Amazon doesn't provide verbose enough order details to match transactions to shipments so the tool uses ordered item prices to try and match them. Order of operations:

  • Transactions with prices matching shipment prices are matched with amazon_match tag;
  • A single last transaction matches to a single last shipment with amazon_match_last tag;
  • Transactions with multiple items which price matches shipment price are automatically split with corresponding item prices set;
  • Transactions with multiple items which price differs from shipment price are automatically split and marked with amazon_todo tag without setting item prices;
  • If there are any remaining transactions left, they are filled with order details and tagged with amazon_todo and amazon_manual tags for manual splitting.

When processing is finished it is advised to open amazon_todo tag from Firefly III's /tags page and manually resolve all matching transactions removing that tag.

Usage

Rename .env.example file to .env and add connection details both for Amazon and Firefly.

Perform a dry run to ensure Amazon scraper can login to your account and to check if Firefly transaction changes look good to you. In dry run mode tool will process just the first page full of Amazon transactions from Firefly and won't commit any changes.

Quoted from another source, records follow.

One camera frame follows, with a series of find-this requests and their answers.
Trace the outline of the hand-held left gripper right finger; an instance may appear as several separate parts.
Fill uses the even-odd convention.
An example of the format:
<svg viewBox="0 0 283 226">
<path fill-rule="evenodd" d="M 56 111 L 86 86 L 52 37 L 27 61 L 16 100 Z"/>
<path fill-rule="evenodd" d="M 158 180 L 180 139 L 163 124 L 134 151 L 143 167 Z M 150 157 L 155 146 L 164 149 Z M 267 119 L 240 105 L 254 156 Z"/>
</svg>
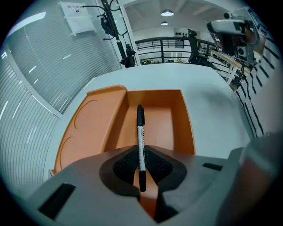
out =
<svg viewBox="0 0 283 226">
<path fill-rule="evenodd" d="M 145 147 L 146 167 L 158 186 L 154 219 L 161 226 L 216 226 L 239 166 L 242 148 L 227 159 Z"/>
</svg>

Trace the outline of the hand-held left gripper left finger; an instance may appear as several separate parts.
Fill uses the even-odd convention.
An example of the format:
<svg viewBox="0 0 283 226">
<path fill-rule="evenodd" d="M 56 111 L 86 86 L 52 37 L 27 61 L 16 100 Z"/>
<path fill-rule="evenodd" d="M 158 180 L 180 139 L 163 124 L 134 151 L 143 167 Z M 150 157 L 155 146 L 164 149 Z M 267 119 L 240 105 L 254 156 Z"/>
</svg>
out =
<svg viewBox="0 0 283 226">
<path fill-rule="evenodd" d="M 46 180 L 27 200 L 41 223 L 55 226 L 153 226 L 139 204 L 139 190 L 113 167 L 129 159 L 129 146 L 75 161 Z"/>
</svg>

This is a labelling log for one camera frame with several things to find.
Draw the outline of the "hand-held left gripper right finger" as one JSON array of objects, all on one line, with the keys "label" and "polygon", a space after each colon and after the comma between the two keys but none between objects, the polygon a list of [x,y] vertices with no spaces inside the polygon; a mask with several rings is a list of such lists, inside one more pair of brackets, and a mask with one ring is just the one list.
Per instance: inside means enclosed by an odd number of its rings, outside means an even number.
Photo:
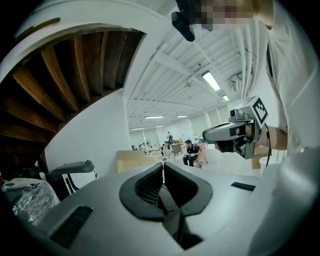
[{"label": "hand-held left gripper right finger", "polygon": [[165,186],[184,217],[202,213],[213,196],[213,188],[206,180],[166,162]]}]

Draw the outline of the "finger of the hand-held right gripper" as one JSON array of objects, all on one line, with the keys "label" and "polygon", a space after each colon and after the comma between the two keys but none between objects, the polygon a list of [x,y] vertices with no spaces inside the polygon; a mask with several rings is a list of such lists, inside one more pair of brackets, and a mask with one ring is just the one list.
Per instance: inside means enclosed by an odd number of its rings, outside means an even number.
[{"label": "finger of the hand-held right gripper", "polygon": [[203,139],[212,142],[237,141],[246,137],[246,126],[250,122],[224,122],[202,132]]},{"label": "finger of the hand-held right gripper", "polygon": [[234,140],[216,141],[215,147],[221,153],[234,153],[237,151],[236,142]]}]

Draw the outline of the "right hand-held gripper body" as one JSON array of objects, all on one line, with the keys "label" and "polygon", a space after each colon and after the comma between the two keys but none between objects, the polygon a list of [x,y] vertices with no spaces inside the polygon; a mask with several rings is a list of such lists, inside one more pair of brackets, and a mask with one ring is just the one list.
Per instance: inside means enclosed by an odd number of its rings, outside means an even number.
[{"label": "right hand-held gripper body", "polygon": [[242,104],[229,112],[230,137],[233,140],[233,151],[244,159],[253,159],[257,142],[265,132],[270,141],[270,132],[266,124],[268,111],[261,98],[256,95],[247,98]]}]

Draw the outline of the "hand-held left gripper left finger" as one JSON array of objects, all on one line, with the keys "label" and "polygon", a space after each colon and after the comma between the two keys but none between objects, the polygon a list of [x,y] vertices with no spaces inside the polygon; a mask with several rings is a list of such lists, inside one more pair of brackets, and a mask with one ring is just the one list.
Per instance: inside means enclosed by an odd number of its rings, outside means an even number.
[{"label": "hand-held left gripper left finger", "polygon": [[164,212],[158,208],[158,197],[162,186],[163,165],[159,162],[127,179],[119,189],[119,199],[136,218],[162,222]]}]

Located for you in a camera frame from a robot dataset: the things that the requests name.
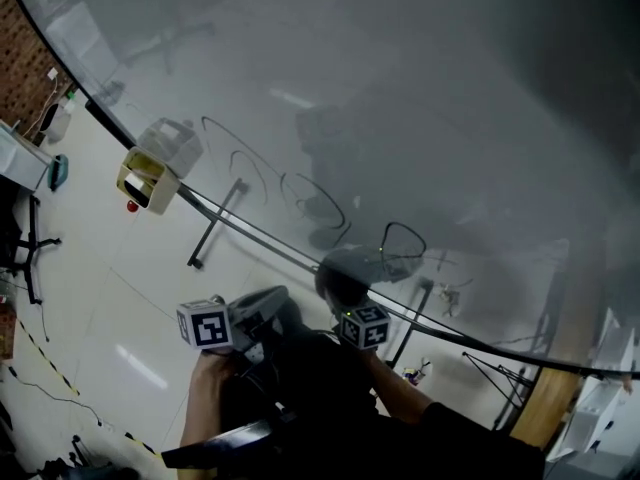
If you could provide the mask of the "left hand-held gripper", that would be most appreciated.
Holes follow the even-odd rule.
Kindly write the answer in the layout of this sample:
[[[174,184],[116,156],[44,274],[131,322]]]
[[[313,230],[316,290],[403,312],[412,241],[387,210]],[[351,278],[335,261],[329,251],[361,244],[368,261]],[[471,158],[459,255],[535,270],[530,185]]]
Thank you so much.
[[[275,286],[229,303],[218,295],[182,303],[176,310],[180,334],[194,349],[231,350],[259,364],[283,337],[280,316],[288,301],[288,289]]]

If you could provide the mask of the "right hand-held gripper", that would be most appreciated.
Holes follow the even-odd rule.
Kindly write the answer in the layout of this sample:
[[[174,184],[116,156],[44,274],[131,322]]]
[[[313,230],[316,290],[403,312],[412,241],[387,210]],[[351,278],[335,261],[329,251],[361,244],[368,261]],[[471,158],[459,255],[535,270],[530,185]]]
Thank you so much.
[[[377,303],[347,309],[340,317],[339,336],[359,350],[377,348],[388,341],[390,317]]]

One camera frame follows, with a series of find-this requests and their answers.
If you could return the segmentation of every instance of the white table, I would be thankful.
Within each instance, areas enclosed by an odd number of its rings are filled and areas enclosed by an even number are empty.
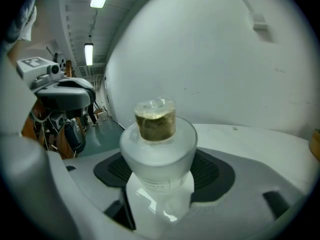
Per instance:
[[[193,124],[198,147],[218,150],[260,161],[304,194],[310,193],[319,176],[320,163],[309,141],[286,133],[244,126]]]

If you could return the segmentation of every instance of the black pants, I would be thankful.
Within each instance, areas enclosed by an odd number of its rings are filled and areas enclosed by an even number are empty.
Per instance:
[[[95,117],[94,105],[93,104],[88,106],[88,114],[89,114],[92,122],[95,124],[97,122],[97,120],[96,120],[96,117]]]

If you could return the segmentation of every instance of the green floor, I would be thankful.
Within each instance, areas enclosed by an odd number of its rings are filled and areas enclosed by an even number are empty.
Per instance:
[[[103,121],[101,126],[87,126],[88,130],[85,132],[85,147],[78,157],[87,157],[99,154],[104,151],[114,150],[119,148],[120,136],[123,129],[111,118]]]

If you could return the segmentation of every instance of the person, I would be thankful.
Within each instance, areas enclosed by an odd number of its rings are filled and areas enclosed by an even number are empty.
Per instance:
[[[97,119],[95,117],[95,113],[94,113],[94,105],[93,104],[90,104],[88,106],[88,114],[92,120],[92,125],[91,126],[97,126]]]

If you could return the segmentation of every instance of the gold bottle cap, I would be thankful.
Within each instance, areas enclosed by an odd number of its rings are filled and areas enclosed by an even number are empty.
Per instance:
[[[140,102],[134,114],[140,135],[147,141],[164,141],[176,132],[176,106],[172,100],[157,98]]]

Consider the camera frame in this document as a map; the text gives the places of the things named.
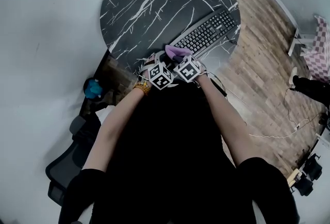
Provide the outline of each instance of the black keyboard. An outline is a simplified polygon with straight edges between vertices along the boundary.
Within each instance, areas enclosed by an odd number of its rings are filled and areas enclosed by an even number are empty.
[[[188,28],[170,45],[188,48],[198,57],[219,44],[236,25],[229,11],[222,7]]]

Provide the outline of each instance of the round table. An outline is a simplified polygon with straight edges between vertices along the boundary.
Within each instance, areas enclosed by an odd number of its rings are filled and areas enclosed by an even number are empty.
[[[151,53],[163,50],[185,29],[221,6],[231,12],[238,25],[228,35],[237,42],[241,24],[237,0],[103,0],[101,31],[112,56],[138,73]],[[235,41],[222,40],[199,60],[214,71],[228,61]]]

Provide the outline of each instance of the beaded bracelet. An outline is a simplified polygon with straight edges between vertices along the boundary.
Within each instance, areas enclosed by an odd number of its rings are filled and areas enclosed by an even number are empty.
[[[136,82],[133,89],[134,88],[140,88],[145,95],[148,95],[151,89],[151,87],[146,83],[146,81]]]

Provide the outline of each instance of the parquet floor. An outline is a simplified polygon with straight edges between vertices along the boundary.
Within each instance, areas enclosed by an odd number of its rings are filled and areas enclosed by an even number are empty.
[[[246,121],[254,135],[284,137],[303,126],[324,109],[297,92],[284,95],[293,66],[300,76],[308,77],[305,62],[294,53],[287,55],[294,28],[274,0],[238,0],[242,26],[238,46],[227,67],[217,72],[227,89],[228,99]],[[262,156],[288,176],[296,162],[316,141],[318,117],[290,137],[252,137]]]

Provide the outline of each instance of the checkered chair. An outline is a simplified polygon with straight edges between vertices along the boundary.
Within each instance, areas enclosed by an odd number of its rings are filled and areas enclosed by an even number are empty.
[[[307,63],[314,80],[330,81],[330,28],[328,22],[316,15],[318,27],[312,49],[302,48],[301,56]]]

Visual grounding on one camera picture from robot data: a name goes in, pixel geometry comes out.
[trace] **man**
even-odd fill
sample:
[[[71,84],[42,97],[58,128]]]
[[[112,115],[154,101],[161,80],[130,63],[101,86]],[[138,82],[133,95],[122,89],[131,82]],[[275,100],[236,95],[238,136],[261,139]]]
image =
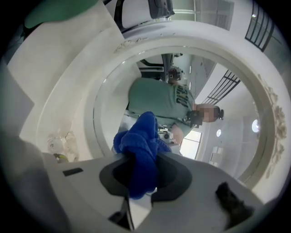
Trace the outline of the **man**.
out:
[[[153,112],[158,124],[168,126],[178,144],[191,131],[191,127],[182,121],[187,112],[199,111],[204,122],[216,121],[220,113],[217,106],[195,104],[188,87],[180,86],[175,80],[166,83],[147,78],[139,78],[132,84],[127,109],[133,117],[146,111]]]

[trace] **railing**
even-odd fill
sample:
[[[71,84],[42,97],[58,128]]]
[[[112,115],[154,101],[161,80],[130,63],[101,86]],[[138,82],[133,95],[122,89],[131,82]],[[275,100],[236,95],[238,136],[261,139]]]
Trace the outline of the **railing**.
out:
[[[263,52],[272,37],[274,26],[274,22],[267,13],[253,1],[251,22],[246,33],[246,40]]]
[[[227,71],[222,77],[220,82],[216,85],[213,91],[208,95],[208,97],[203,101],[203,104],[217,104],[222,100],[233,88],[240,83],[239,78],[232,73]]]
[[[267,13],[253,1],[251,21],[245,39],[264,52],[272,37],[274,26]],[[203,103],[217,104],[239,83],[240,79],[228,70]]]

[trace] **light fixture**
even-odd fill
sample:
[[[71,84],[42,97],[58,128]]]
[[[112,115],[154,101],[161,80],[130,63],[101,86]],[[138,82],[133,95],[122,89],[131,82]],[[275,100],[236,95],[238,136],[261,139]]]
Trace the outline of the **light fixture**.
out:
[[[260,126],[259,126],[259,122],[258,120],[254,120],[252,125],[251,125],[251,129],[253,130],[253,132],[258,133],[260,131]]]
[[[217,130],[216,136],[219,137],[221,135],[221,129]]]

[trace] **blue towel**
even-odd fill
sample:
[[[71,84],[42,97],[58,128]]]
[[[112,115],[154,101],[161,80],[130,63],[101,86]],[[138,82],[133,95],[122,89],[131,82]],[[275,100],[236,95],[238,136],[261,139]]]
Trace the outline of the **blue towel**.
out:
[[[117,153],[135,154],[135,165],[129,182],[132,199],[140,199],[147,192],[153,192],[158,184],[156,157],[160,152],[171,152],[159,138],[155,115],[143,113],[129,131],[119,132],[113,140]]]

python3 -m amazon_scraper --log-level DEBUG --dry-run fetch

When ready, run tool in normal mode to process all transactions:

python3 -m amazon_scraper fetch

Requirements

  • Python >= 3.8 (tested on 3.8.12 and 3.9.12)
  • geckodriver installed and and in your PATH
  • Python packages:
    • python-dotenv – for storing connection details
    • requests – for REST API interactions with Firefly III
    • selenium – for website interactions and scraping
    • beautifulsoup4 and lxml – for order page parsing

All packages can with installed with the following command:

pip3 install python-dotenv requests selenium beautifulsoup4 lxml

Contributing

If you see a bug and you can fix it yourself, please open a PR, otherwise feel free to open an issue for it.

If you'd like to add a new feature, feel free to do that. I found Jupyter Notebook pretty useful developing or trying out new things so you can start shaping your new actions using the amazon.ipynb notebook. Before opening PR please ensure that all tests succeed with python3 -m unittest tests/*.py.

License

This work is licensed under the GNU General Public License v3.0.